Similarly, by instructing people to seek eternal election in Christ and in his holy gospel as in the Book of Life, this teaching gives no one cause either for faintheartedness or for a brazen, dissolute life. For this teaching excludes no repentant sinners. Instead, it calls and draws all poor, burdened, and troubled sinners to repentance, to the recognition of their sins, and to faith in Christ. It promises the Holy Spirit for purification and renewal [Matt. 11:28…] Thus, it gives the most reliable comfort to troubled, tempted people, that they may know their salvation does not rest in their own hands. FC SD XI Election 89.

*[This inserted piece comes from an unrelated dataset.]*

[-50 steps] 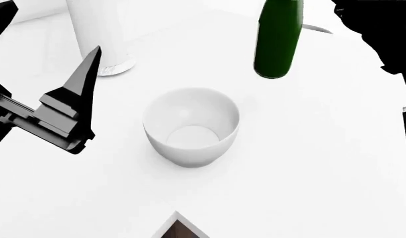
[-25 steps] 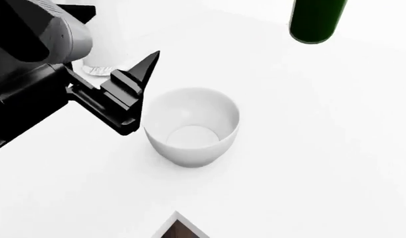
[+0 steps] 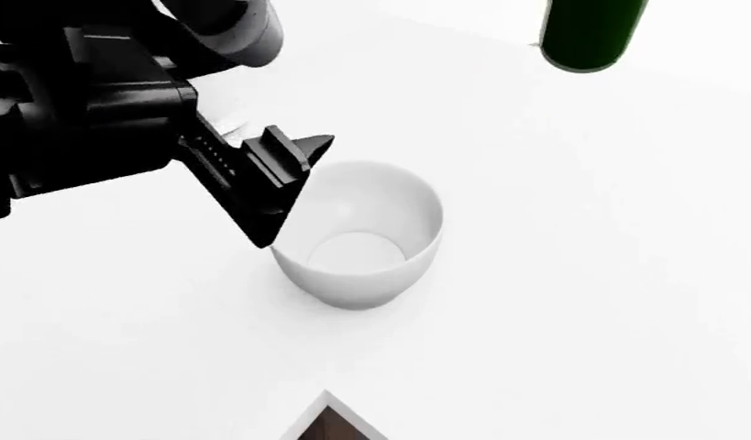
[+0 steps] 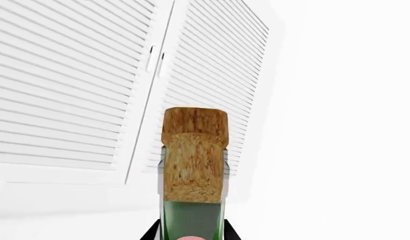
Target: Pick the bowl and bottle and place them in the sink. Then turn on the water.
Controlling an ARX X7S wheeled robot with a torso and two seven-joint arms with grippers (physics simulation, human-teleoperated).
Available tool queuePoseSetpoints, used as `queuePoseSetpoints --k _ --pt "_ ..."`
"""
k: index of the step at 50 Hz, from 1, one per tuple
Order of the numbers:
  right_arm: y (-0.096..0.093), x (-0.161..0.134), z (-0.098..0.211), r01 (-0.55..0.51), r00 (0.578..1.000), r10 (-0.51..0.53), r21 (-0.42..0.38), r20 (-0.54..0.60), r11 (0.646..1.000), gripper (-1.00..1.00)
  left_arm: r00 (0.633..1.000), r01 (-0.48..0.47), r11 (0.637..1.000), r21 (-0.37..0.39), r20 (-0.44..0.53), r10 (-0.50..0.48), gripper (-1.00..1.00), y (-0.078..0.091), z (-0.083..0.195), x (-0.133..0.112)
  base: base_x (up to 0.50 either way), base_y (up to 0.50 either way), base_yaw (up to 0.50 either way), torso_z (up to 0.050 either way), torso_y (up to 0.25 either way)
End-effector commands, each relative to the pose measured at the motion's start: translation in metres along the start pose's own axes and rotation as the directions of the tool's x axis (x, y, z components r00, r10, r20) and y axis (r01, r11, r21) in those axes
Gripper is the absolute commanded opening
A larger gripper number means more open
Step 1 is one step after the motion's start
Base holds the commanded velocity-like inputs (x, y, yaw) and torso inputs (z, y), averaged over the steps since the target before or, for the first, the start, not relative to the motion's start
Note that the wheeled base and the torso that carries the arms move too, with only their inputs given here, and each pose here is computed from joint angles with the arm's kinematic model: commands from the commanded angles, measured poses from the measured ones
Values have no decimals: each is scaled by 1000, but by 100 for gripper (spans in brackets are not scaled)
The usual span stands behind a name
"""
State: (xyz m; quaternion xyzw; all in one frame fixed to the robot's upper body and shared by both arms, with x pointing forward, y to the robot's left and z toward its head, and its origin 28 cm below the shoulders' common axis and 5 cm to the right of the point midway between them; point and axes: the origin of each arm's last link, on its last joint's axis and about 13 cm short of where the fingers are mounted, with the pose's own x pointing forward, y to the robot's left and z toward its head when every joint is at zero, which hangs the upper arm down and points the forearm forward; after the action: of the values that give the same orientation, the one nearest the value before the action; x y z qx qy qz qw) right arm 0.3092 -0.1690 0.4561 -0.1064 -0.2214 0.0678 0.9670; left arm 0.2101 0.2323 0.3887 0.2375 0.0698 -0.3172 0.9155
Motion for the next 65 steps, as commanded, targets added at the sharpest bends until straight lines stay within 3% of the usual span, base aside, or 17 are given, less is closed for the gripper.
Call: queuePoseSetpoints --k 1,6,9,11,15,28,31,45,46,50,55,65 --pt "-3 -3 3 22 999 -21 -2 30 1000 -100 984 97 995 19 -152 -93 100 8 18 8 0 0 0 0 0" --pt "-2 -3 -1 18 999 -18 3 27 1000 -100 975 105 993 47 -204 -93 100 14 22 17 0 0 0 0 2" --pt "-2 -4 -2 18 999 -18 5 26 1000 -100 967 136 990 36 -223 -125 100 20 26 21 0 0 0 0 0" --pt "-2 -4 -3 17 999 -18 9 27 1000 -100 957 187 980 67 -240 -166 100 23 27 24 0 0 0 0 0" --pt "-2 -5 -5 16 1000 -16 10 24 1000 -100 945 229 973 37 -249 -213 100 31 31 30 0 0 0 0 0" --pt "-3 -9 -12 28 999 -28 30 27 999 -100 908 231 973 15 -362 -210 100 49 40 51 0 0 0 0 1" --pt "-2 -8 -13 23 999 -24 32 29 999 -100 897 229 973 40 -397 -195 100 48 37 56 0 0 0 0 3" --pt "0 -8 -17 17 1000 -18 31 21 999 -100 859 276 961 -11 -445 -252 100 40 30 63 0 0 0 0 1" --pt "0 -8 -17 17 1000 -18 31 21 999 -100 864 287 958 10 -434 -255 100 39 30 63 0 0 0 0 0" --pt "1 -8 -18 12 1000 -13 34 21 999 -100 863 291 956 -36 -422 -278 100 41 32 65 0 0 0 0 0" --pt "2 -9 -21 12 1000 -12 34 15 999 -100 892 235 964 -122 -367 -264 100 53 34 72 0 0 0 0 0" --pt "3 -8 -22 6 1000 -7 32 13 999 -100 920 161 968 -192 -327 -217 100 73 36 76 0 0 0 0 1"
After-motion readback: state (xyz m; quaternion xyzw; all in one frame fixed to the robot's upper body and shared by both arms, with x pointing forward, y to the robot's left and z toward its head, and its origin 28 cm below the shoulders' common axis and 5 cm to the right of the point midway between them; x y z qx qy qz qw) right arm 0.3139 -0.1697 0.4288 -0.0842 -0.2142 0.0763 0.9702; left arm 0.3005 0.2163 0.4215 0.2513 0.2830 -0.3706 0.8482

Come to Me, and I Will Give You Rest
Matthew 11.25
Ἐν ἐκείνῳ τῷ καιρῷ ἀποκριθεὶς ὁ Ἰησοῦς εἶπεν• Ἐξομολογοῦμαί σοι, πάτερ κύριε τοῦ οὐρανοῦ καὶ τῆς γῆς, ὅτι ἔκρυψας ταῦτα ἀπὸ σοφῶν καὶ συνετῶν, καὶ ἀπεκάλυψας αὐτὰ νηπίοις•
At that time Jesus declared, “I thank you, Father, Lord of heaven and earth, that you have hidden these things from the wise and understanding and revealed them to little children;
Matthew 11.26
ναί, ὁ πατήρ, ὅτι οὕτως [b]εὐδοκία ἐγένετο ἔμπροσθέν σου.
yes, Father, for such was your gracious will.
Literally “for so it pleased you well”
Matthew 11.27
Πάντα μοι παρεδόθη ὑπὸ τοῦ πατρός μου, καὶ οὐδεὶς ἐπιγινώσκει τὸν υἱὸν εἰ μὴ ὁ πατήρ, οὐδὲ τὸν πατέρα τις ἐπιγινώσκει εἰ μὴ ὁ υἱὸς καὶ ᾧ ἐὰν βούληται ὁ υἱὸς ἀποκαλύψαι.
All things have been handed over to me by my Father, and no one knows the Son except the Father, and no one knows the Father except the Son and anyone to whom the Son chooses to reveal him.
Matthew 11.28
Δεῦτε πρός με πάντες οἱ κοπιῶντες καὶ πεφορτισμένοι, κἀγὼ ἀναπαύσω ὑμᾶς.
Come to me, all who labor and are heavy laden, and I will give you rest.
Matthew 11.29
ἄρατε τὸν ζυγόν μου ἐφ’ ὑμᾶς καὶ μάθετε ἀπ’ ἐμοῦ, ὅτι πραΰς εἰμι καὶ ταπεινὸς τῇ καρδίᾳ, καὶ εὑρήσετε ἀνάπαυσιν ταῖς ψυχαῖς ὑμῶν•
Take my yoke upon you, and learn from me, for I am gentle and lowly in heart, and you will find rest for your souls.
Matthew 11.30
ὁ γὰρ ζυγός μου χρηστὸς καὶ τὸ φορτίον μου ἐλαφρόν ἐστιν.
For my yoke is easy, and my burden is light.”